Attached below is a small example program which demonstrates the problem.  Compile it using "gcc -g" and no other special options.  Run it in GDB and use "bt" to examine the stack once it crashes.  Observe that function b() is incorrectly reported as the caller of abort().

The bug appears to be sensitive to code alignment.  With gcc-2.96, the bug appears if the call to abort() is preceded by (1 mod 4) calls to a().  With gcc-3.0.1, the bug appears if the call to abort() is preceded by (2 mod 4) calls to a().

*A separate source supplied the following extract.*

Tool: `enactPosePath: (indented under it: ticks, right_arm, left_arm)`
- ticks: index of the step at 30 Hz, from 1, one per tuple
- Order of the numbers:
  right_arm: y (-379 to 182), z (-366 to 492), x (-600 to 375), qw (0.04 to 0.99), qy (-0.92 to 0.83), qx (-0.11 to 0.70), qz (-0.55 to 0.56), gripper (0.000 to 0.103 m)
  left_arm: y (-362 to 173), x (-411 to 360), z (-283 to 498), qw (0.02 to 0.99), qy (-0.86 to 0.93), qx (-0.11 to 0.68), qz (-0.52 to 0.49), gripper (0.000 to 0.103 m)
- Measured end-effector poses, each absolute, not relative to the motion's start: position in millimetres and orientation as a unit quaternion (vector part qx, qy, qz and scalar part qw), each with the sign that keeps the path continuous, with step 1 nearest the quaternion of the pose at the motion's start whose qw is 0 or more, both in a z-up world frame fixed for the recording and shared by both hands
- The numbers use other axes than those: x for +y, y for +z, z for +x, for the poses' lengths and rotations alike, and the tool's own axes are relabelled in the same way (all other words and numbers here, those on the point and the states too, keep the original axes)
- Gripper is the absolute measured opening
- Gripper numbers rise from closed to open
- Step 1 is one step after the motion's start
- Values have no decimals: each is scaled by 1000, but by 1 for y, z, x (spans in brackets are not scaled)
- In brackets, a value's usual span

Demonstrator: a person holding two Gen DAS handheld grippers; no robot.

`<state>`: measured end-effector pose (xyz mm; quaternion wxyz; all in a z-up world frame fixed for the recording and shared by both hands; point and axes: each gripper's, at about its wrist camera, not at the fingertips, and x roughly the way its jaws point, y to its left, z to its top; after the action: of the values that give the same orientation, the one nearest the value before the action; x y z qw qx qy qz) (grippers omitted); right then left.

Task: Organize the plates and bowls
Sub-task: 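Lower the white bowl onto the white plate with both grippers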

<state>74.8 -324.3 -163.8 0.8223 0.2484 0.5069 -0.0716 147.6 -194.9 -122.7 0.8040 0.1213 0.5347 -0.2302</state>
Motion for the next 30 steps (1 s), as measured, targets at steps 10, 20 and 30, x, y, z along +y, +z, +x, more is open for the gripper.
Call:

The bug is also sensitive to how the abort() call appeared in the calling function.  The bug only appears if the abort() call is quite obviously on a deterministic path from the function entry point.  If the abort() is under some nontrivial control flow (e.g., an "if"), then the bug does not appear.
>How-To-Repeat:
Compile the attached source file using "gcc -g bug.c -o bug".  Run the resulting program in GDB.  When it stops with a SIGABRT, type "bt" to get a stack trace.  Observe that b() appears as the caller to abort(), even though that call was actually made by main().

The number of calls to a() is significant, and may need to be changed for different gcc versions.   Under gcc-2.96, there should be 1, 5, 9, 13, ... calls: any number that is (1 mod 4).  Under gcc-3.0.1, there should be 2, 6, 10, 14, ... calls: any number that is (2 mod 4).
>Fix:
Here's my hypothesis, based on general knowledge of compilation but without much understanding of GDB internals.  gcc knows that abort() never returns.  When gcc determines that the call to abort() must always happen, it doesn't bother to generate code for the remainder of the caller.  I have verified this by examining the generated assembly code.  There's no epilogue, nothing at all.  The "call abort" instruction is genuinely the last instruction in the function.

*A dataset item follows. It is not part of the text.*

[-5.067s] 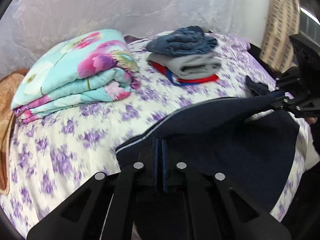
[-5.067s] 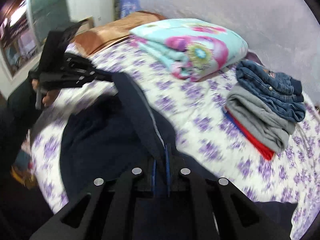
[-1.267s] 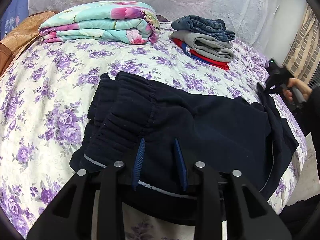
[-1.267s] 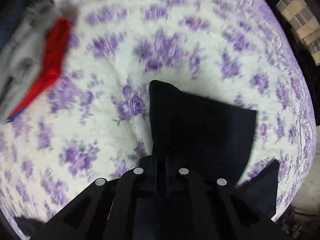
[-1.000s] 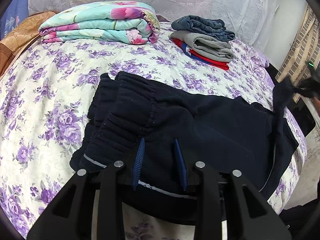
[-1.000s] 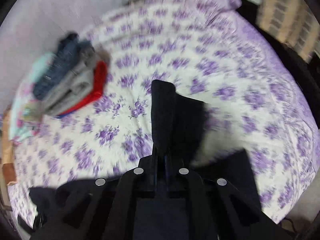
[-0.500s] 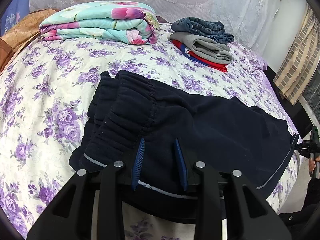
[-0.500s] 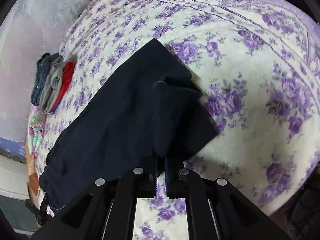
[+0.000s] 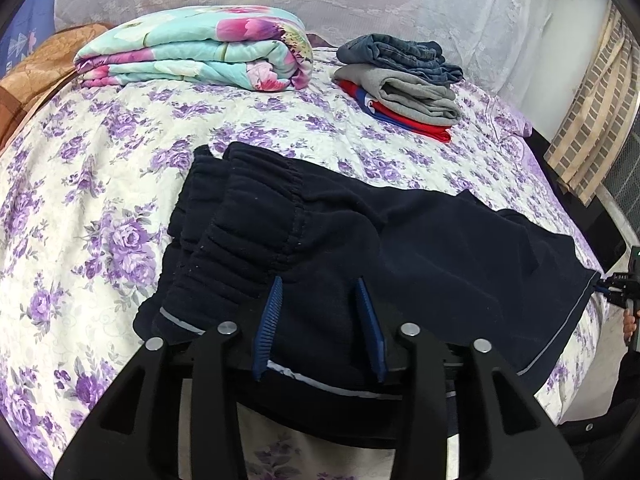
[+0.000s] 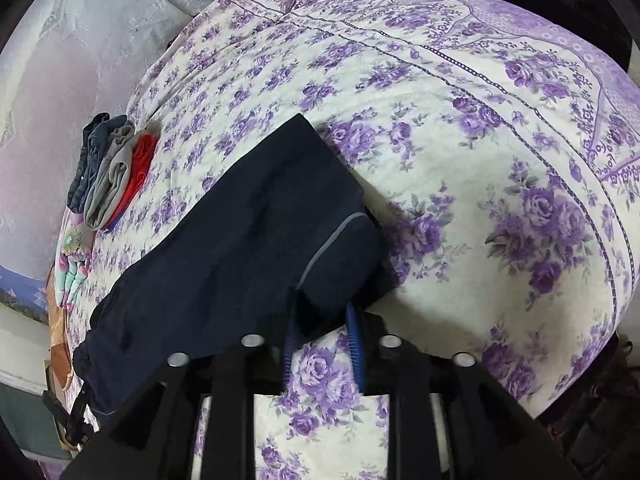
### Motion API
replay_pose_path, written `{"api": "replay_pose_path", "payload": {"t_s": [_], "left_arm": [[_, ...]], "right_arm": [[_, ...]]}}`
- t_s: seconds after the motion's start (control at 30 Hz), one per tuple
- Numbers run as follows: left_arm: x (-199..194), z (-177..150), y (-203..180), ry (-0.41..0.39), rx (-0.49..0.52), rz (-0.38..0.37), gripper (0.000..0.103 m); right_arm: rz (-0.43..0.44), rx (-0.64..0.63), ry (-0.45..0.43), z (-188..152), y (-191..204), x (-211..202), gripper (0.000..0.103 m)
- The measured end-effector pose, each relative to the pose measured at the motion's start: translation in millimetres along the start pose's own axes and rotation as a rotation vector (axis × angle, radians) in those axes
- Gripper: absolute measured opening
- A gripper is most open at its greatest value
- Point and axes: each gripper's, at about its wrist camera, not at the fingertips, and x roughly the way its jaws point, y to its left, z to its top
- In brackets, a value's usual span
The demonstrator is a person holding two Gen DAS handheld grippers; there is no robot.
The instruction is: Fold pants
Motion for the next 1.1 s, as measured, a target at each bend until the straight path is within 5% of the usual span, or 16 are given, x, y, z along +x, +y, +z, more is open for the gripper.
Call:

Now, when GDB examines the stack, it's looking at the saved program counter in each frame.  But the saved program counter is not the address of the "call" instruction: it's the address of the next instruction *after* the "call" instruction.

This is why alignment matters.  If there is any space or padding after the function that calls abort(), then the saved program counter can point inside this dead zone.  But if there is no space or padding after the function calling abort(), then the saved program counter actually corresponds to the first instruction of whatever function immediately follows the function that calls abort()!  Thus, GDB incorrectly believes that it is this later function that made the call.

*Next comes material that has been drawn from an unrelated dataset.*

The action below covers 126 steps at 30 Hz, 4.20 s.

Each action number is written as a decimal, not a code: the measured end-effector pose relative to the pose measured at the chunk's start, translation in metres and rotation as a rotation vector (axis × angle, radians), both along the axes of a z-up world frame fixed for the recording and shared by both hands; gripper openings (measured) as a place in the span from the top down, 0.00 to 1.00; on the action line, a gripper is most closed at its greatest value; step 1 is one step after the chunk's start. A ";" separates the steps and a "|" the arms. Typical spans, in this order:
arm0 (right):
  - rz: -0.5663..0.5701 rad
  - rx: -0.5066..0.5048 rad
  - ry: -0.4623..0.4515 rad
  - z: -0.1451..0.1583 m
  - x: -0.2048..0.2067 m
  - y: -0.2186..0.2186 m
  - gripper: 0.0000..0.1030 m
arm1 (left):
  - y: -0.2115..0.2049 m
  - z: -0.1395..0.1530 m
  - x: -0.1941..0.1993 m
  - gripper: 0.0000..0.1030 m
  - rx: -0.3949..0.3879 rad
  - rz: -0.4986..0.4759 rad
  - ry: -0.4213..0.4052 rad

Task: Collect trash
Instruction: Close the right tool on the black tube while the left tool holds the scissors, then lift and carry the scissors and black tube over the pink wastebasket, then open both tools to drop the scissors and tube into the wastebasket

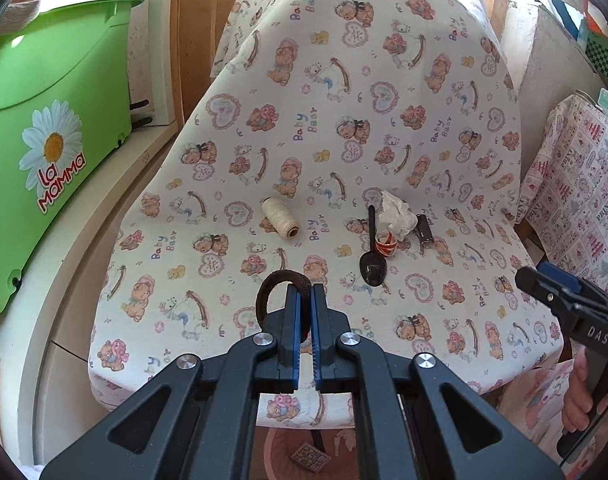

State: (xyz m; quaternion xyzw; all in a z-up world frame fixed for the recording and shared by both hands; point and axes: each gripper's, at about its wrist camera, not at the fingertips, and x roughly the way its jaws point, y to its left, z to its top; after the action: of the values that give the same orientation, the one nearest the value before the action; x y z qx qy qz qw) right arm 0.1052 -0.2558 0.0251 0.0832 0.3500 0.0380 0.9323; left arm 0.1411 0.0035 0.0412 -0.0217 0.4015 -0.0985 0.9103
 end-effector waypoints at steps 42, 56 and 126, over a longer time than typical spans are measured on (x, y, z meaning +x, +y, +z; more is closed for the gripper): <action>-0.033 0.066 0.019 -0.022 0.085 0.017 0.90 | 0.020 -0.027 -0.020 0.96 -0.070 0.041 0.018; 0.041 -0.097 0.152 -0.054 0.135 0.045 0.84 | 0.035 -0.043 -0.012 0.96 -0.079 0.089 0.050; -0.028 0.332 0.773 -0.252 -0.045 0.056 0.95 | -0.028 -0.219 -0.069 0.96 -0.018 0.037 0.632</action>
State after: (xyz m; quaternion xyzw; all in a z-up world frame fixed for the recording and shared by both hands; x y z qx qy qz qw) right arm 0.0600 -0.1995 -0.2266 0.2453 0.6620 0.0472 0.7066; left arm 0.0716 -0.0248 -0.1777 -0.0667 0.6631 -0.0736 0.7419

I don't think we can really say that gcc is doing the wrong thing here.  The saved program counter is entirely reasonable, especially considering gcc's knowledge that it will never be used.  GDB is erroneously assuming that the saved return address must still be within the same function that contained the "call" instruction.  It's sort of a fencepost error, falling off the end of one function and into the next.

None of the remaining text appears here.